Cartagena de Indias
Our stay in Santa Marta was short. Surely we missed opportunities to see some in unusual things, including the Tairona National Park, the Sierra Madre and a place they call the “lost city”, a Kogi Indian civilization that was discovered in the mid 1960‘s. It’s not getting there, though. A couple of backpackers we met had made the sojourn - it took them five days of dense jungle hiking and traversing rivers. Today, the Kogi Indians live in the Sierra Madre range. To read more about their interesting culture google them. Here’s an example of one of the readings I found - http://www.labyrinthina.com/kogi.htm
We had good winds out of Santa Marta and were fortunate to sail most of the way to Cartagena. But it was an uncomfortable sail with the seas coming from the quarter. The winds and seas were choppy and lumpy. The boat felt like a little cork bobbing in the water from one side to another. To even just sit, we had to hold on. But we were thankful just to be able to sail.
On a sailboat, the last few miles to a destination always seem to take forever. We could see the numerous high rise buildings of a Miami-like Cartagena as soon as the sun came up. But it took several more hours to make the approach and come though the long channel. The entrance of the bay still has the sentry forts from the old Spanish colonial days (circa 1500), protecting the city from Sir Francis Drake and his cronies.
Once inside the bay, getting situated at the Club Nautico marina is no simple matter. It’s Mediterranean-style berthing, with a twist. A swimmer needs to swim out and tie either your bow or stern lines to an underwater line. This is all happening while you squeeze the boat in between two other yachts. But in time, we got Lahaina Roads snuggled in between the boats, with her bow facing towards the dock.
Club Nautico marina has seen better days. The docks are in a state of disrepair, the showers are a make-shift set of stalls next to the office and the docks are full of booby traps - you really have to watch your step wherever you walk. Construction seems to be occurring but not at a frenetic pace. Like many other boats, we extended a plank from the dock parallel to the boat (like a diving board), to get on or off the boat. It’s fun and exciting.
At Club Nautico, happy hour starts in the late afternoon. Cruisers who are docked, as well as ones who are anchored, bring their drinks and trade stories on the cruising life, tips for getting things done in town and things to do in Cartagena. It's a fun and dynamic group. Composed of people of various ages, the people are from a number of countries with some being relatively new to cruising while others have been at it for many years.
On one of the days we took a walk to the old walled city. It is not something that can be seen in one day - it’s enormous. The wall itself is four miles long. We stopped for lunch and a very tasty beef steak, rice and beans (con cerveza) at a local restaurant for $4 each. I can see why expats may want to live here!

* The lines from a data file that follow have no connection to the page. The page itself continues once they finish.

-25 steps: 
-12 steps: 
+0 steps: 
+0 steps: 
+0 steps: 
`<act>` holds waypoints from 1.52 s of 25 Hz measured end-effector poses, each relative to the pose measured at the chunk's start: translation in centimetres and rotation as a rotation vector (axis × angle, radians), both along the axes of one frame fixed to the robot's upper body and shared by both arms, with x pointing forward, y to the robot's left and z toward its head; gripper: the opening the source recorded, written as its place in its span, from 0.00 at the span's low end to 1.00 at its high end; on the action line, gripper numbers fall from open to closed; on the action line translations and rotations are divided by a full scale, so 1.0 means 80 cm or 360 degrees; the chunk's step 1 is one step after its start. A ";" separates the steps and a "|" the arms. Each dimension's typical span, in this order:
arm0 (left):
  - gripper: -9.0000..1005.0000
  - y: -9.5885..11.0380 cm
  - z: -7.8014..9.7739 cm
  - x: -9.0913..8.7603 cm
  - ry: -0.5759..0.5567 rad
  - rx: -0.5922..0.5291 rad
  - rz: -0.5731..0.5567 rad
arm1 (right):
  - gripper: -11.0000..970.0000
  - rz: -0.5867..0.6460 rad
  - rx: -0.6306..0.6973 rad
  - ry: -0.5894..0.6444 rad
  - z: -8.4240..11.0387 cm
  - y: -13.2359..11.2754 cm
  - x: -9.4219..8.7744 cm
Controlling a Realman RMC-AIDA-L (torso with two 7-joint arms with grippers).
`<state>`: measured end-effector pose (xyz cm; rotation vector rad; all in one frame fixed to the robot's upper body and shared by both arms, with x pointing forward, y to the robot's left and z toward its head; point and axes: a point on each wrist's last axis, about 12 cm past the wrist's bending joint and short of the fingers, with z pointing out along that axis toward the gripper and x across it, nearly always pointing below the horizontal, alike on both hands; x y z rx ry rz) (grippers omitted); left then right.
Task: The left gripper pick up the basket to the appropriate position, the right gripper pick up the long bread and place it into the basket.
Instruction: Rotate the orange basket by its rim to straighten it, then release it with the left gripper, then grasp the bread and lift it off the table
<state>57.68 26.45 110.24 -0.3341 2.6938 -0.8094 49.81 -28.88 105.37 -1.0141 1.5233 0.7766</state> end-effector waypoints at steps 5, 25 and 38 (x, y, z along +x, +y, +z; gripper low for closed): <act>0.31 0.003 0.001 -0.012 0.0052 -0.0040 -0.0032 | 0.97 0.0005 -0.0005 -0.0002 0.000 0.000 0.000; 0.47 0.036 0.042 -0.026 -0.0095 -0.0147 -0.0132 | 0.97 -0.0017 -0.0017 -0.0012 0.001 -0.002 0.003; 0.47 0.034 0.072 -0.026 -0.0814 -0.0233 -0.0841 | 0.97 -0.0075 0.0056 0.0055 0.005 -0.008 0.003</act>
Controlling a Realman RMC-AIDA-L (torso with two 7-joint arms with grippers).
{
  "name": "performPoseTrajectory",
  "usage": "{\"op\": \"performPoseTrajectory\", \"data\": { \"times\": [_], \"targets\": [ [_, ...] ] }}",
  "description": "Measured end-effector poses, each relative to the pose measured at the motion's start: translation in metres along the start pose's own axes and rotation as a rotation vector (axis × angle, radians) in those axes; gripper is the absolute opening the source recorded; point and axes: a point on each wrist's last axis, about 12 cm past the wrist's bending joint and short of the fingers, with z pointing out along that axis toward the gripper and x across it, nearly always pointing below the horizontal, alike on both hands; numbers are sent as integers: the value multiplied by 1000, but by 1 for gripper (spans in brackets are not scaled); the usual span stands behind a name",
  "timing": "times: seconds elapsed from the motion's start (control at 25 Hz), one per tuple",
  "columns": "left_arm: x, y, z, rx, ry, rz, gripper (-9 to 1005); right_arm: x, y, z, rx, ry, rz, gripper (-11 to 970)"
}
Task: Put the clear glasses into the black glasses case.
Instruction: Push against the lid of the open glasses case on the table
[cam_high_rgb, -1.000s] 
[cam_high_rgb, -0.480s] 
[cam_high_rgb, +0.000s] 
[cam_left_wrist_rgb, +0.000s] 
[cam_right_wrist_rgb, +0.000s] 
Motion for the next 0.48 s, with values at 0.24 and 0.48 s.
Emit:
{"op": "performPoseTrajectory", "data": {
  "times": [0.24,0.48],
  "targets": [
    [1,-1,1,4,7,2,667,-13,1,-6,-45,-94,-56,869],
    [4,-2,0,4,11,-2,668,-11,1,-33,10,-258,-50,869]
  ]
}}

The buildings in the walled city are colorful, with a distinct Spanish colonial architecture. There are fortifications, sentry stations and canons in various areas. We found lots of markets selling tourist trinkets, local tasty treats, cold beers and Colombia’s famous stone, the emerald. It was a lively introduction to Cartagena.
On Saturday, Marty, who had sailed with us from Aruba, took a flight back home to California.